[Bug] Eagle fail on Llama3-8b
Checklist
- [ ] 1. I have searched related issues but cannot get the expected help.
- [ ] 2. The bug has not been fixed in the latest version.
- [ ] 3. Please note that if the bug-related issue you submitted lacks corresponding environment info and a minimal reproducible demo, it will be challenging for us to reproduce and resolve the issue, reducing the likelihood of receiving feedback.
- [ ] 4. If the issue you raised is not a bug but a question, please raise a discussion at https://github.com/sgl-project/sglang/discussions/new/choose Otherwise, it will be closed.
- [ ] 5. Please use English, otherwise it will be closed.
Describe the bug
Hi team.
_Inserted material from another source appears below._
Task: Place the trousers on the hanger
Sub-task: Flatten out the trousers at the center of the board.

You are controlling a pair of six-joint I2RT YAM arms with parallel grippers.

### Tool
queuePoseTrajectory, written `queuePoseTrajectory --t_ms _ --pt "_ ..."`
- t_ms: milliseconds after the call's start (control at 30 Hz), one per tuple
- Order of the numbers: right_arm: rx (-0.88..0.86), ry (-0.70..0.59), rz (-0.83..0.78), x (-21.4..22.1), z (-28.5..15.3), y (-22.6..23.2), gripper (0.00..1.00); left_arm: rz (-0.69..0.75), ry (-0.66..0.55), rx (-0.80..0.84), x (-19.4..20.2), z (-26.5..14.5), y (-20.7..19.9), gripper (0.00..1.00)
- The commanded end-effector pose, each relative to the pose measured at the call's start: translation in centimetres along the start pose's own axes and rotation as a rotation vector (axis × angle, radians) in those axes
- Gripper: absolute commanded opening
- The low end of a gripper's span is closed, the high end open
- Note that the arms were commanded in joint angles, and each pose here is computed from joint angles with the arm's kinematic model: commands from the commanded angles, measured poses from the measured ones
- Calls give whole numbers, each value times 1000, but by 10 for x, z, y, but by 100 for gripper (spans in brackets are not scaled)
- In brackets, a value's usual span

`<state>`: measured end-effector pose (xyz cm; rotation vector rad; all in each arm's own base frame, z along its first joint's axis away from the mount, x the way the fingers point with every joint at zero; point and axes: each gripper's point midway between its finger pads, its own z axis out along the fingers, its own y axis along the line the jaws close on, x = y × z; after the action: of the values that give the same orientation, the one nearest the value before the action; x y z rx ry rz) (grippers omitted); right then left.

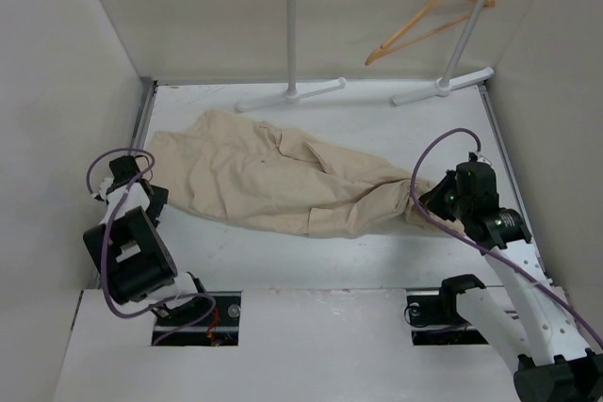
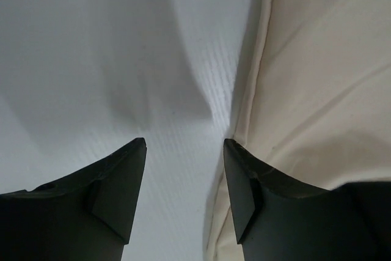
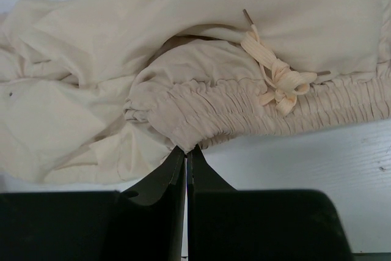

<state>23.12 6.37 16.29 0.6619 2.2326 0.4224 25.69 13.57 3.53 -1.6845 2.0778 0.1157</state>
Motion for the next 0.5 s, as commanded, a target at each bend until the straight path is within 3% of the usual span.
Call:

I'm testing eagle. The base model is Meta-Llama-3-8B-Instruct and eagle draft model is sglang-EAGLE-LLaMA3-Instruct-8B. The issue relates to max_position_embeddings, which is 2048 in eagle draft config. But in my case context len will be larger. I can start sglang server but crash when processing requests.
gpu: A100 80G docker image: lmsysorg/sglang:v0.4.2.post4-cu124-srt
start script:
SGLANG_ALLOW_OVERWRITE_LONGER_CONTEXT_LEN=1 python3 -m sglang.launch_server
--host 0.0.0.0
--port 80
--served-model-name llama
--model ./Meta-Llama-3-8B-Instruct/
--trust-remote-code
--dtype float16
--mem-fraction 0.5
--max-running-requests 16
--speculative-algo EAGLE
--speculative-draft ./sglang-EAGLE-LLaMA3-Instruct-8B/
--disable-cuda-graph
--context-length 6000 \
crash log:
[2025-02-14 06:41:27 TP0] Scheduler hit an exception: Traceback (most recent call last):
File "/sgl-workspace/sglang/python/sglang/srt/managers/scheduler.py", line 1798, in run_scheduler_process
scheduler.event_loop_normal()
File "/usr/local/lib/python3.10/dist-packages/torch/utils/_contextlib.py", line 116, in decorate_context
return func(*args, **kwargs)
File "/sgl-workspace/sglang/python/sglang/srt/managers/scheduler.py", line 479, in event_loop_normal
self.process_batch_result(batch, result)
File "/sgl-workspace/sglang/python/sglang/srt/managers/scheduler.py", line 1119, in process_batch_result
self.process_batch_result_prefill(batch, result)
File "/sgl-workspace/sglang/python/sglang/srt/managers/scheduler.py", line 1150, in process_batch_result_prefill
next_token_ids = next_token_ids.tolist()
RuntimeError: CUDA error: an illegal memory access was encountered
CUDA kernel errors might be asynchronously reported at some other API call, so the stacktrace below might be incorrect.
For debugging consider passing CUDA_LAUNCH_BLOCKING=1
Compile with TORCH_USE_CUDA_DSA to enable device-side assertions.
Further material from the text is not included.